▶ **What the task asks**:
Show every line of the data that includes the word "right".

Supplied information section start

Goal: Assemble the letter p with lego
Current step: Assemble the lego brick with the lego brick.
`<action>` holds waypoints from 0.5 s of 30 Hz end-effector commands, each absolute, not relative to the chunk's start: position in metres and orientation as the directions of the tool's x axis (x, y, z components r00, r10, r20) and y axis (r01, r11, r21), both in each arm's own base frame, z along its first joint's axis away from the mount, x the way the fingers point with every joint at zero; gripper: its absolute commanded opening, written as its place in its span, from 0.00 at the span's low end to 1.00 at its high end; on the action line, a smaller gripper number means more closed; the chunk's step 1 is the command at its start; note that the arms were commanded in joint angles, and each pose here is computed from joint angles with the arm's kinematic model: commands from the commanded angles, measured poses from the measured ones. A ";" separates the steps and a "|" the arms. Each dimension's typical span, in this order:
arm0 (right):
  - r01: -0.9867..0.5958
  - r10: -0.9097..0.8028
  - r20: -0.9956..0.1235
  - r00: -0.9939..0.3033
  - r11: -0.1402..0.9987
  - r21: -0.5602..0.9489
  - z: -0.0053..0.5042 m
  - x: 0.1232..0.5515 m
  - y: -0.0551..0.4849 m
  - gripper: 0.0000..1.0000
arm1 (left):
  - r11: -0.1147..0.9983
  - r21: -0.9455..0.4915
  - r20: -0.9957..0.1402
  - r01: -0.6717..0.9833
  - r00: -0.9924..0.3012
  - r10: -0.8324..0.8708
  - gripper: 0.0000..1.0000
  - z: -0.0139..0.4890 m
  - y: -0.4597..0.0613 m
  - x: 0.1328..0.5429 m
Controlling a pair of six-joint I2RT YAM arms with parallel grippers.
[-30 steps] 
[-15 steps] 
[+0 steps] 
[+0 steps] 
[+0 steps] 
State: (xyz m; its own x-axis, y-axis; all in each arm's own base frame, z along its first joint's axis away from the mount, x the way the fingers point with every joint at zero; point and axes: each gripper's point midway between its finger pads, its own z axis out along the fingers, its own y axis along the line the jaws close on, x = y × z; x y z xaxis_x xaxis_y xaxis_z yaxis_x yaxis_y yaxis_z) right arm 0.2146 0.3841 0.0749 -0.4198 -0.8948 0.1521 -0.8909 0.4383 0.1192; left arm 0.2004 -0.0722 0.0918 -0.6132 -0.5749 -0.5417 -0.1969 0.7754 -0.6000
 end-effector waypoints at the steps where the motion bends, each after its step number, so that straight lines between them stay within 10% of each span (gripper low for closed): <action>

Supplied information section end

▶ **Task response**:
arm0 (right):
State: (xyz m; its own x-axis, y-axis; all in each arm's own base frame, z along its first joint's axis away from the mount, x the way the fingers point with every joint at zero; point and axes: each gripper's point midway between its finger pads, its own z axis out along the fingers, its own y axis along the line the jaws close on, x = y × z; x y z xaxis_x xaxis_y xaxis_z yaxis_x yaxis_y yaxis_z) right arm 0.2146 0.3841 0.0749 -0.4198 -0.8948 0.1521 -0.8909 0.4383 0.1192; left arm 0.2004 -0.0722 0.0918 -0.6132 -0.5749 -0.5417 -0.1969 0.7754 -0.6000

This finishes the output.